DNA microarray technology allows researchers to monitor the expressions of thousands of genes under different conditions, and to measure the levels of thousands of different DNA molecules at a given point in the life of an organism, tissue or cell. A wide variety of different diseases that are characterised by unregulated gene expression, DNA replication, cell division and cell death, can be detected early using microarrays. One of the major objectives of microarray experiments is to identify differentially expressed genes under various conditions.

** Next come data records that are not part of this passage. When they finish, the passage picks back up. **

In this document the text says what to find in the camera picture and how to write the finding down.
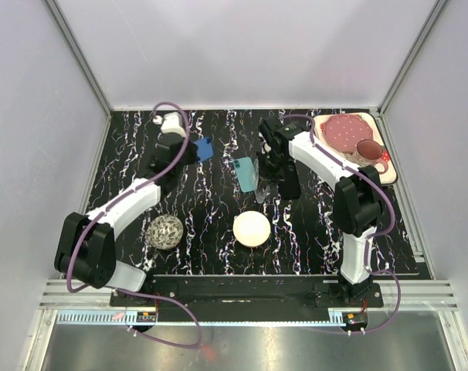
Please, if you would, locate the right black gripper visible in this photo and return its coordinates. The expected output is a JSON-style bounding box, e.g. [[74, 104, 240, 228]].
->
[[256, 149, 289, 194]]

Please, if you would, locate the teal smartphone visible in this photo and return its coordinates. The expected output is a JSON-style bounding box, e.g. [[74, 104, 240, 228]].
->
[[232, 157, 257, 193]]

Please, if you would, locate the blue smartphone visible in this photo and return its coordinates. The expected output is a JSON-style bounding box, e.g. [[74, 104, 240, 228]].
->
[[194, 137, 213, 163]]

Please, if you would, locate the phone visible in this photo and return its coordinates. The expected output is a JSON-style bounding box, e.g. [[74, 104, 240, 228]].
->
[[278, 162, 301, 201]]

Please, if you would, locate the clear transparent phone case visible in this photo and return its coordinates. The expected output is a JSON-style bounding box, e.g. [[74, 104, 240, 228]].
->
[[253, 158, 270, 204]]

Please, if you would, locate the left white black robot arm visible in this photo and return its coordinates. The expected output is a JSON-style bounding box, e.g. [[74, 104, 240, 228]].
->
[[54, 133, 199, 306]]

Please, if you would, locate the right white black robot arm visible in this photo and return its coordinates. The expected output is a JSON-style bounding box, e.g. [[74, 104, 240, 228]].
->
[[255, 114, 393, 307]]

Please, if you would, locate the pink polka dot plate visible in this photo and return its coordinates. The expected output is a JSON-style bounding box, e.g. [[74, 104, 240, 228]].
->
[[320, 114, 373, 154]]

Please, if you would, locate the white round lid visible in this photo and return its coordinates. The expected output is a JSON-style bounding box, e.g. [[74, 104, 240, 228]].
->
[[232, 211, 271, 248]]

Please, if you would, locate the leaf patterned round bowl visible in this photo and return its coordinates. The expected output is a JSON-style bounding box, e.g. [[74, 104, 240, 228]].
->
[[145, 214, 184, 250]]

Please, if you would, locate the pink ghost pattern mug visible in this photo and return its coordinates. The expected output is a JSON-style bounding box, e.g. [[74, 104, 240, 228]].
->
[[351, 139, 389, 175]]

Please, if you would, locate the strawberry print cream tray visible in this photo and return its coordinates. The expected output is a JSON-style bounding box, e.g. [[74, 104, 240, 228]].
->
[[314, 112, 397, 186]]

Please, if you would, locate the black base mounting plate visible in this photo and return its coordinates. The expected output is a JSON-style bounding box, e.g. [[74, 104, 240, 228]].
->
[[110, 274, 385, 310]]

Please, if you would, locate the left small controller board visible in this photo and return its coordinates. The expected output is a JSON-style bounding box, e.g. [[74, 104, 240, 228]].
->
[[136, 311, 157, 323]]

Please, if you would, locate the small controller board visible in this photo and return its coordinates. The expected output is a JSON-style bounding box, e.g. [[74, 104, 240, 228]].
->
[[136, 311, 157, 323], [344, 312, 368, 327]]

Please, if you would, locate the right small controller board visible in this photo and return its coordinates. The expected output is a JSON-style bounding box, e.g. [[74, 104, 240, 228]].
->
[[344, 312, 368, 327]]

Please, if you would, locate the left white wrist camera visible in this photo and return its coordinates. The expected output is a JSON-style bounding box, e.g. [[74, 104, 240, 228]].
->
[[152, 112, 186, 138]]

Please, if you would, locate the aluminium frame rail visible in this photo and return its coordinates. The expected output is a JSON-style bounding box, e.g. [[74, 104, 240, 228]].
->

The detection of differential gene expression under two different conditions is very important in biological studies, and allows us to identify experimental variables that affect different biological processes. Most of the tests available in the literature are based on the assumption of normal distribution. However, the assumption of normality may not be true in real-life data, particularly with respect to microarray data.A test is proposed for the identification of differentially expressed genes in replicated microarray experiments conducted under two different conditions. The proposed test does not assume the distribution of the parent population; thus, the proposed test is strictly nonparametric in nature. We calculate the p-value and the asymptotic power function of the proposed test statistic. The proposed test statistic is compared with some of its competitors under normal, gamma and exponential population setup using the Monte Carlo simulation technique. The application of the proposed test statistic is presented using microarray data. The proposed test is robust and highly efficient when populations are non-normal.
DNA微阵列技术使研究人员能够监测数千个基因在不同条件下的表达情况,并在生物体、组织或细胞生命中的给定时刻测量数千种不同DNA分子的水平。利用微阵列可以早期检测出多种以基因表达失控、DNA复制、细胞分裂和细胞死亡为特征的不同疾病。微阵列实验的主要目标之一是识别各种条件下差异表达的基因。在两种不同条件下检测差异基因表达在生物学研究中非常重要,它使我们能够识别影响不同生物过程的实验变量。文献中现有的大多数检验都是基于正态分布的假设。然而,在实际数据中,特别是对于微阵列数据,正态性假设可能并不成立。本文提出了一种用于识别在两种不同条件下进行的重复微阵列实验中差异表达基因的检验方法。所提出的检验不假设总体分布;因此,所提出的检验本质上是严格非参数的。我们计算了所提出检验统计量的p值和渐近功效函数。使用蒙特卡罗模拟技术,在所提出的检验统计量与在正态、伽马和指数总体设置下的一些竞争检验统计量之间进行了比较。利用微阵列数据展示了所提出检验统计量的应用。当总体非正态时,所提出的检验具有稳健性且效率很高。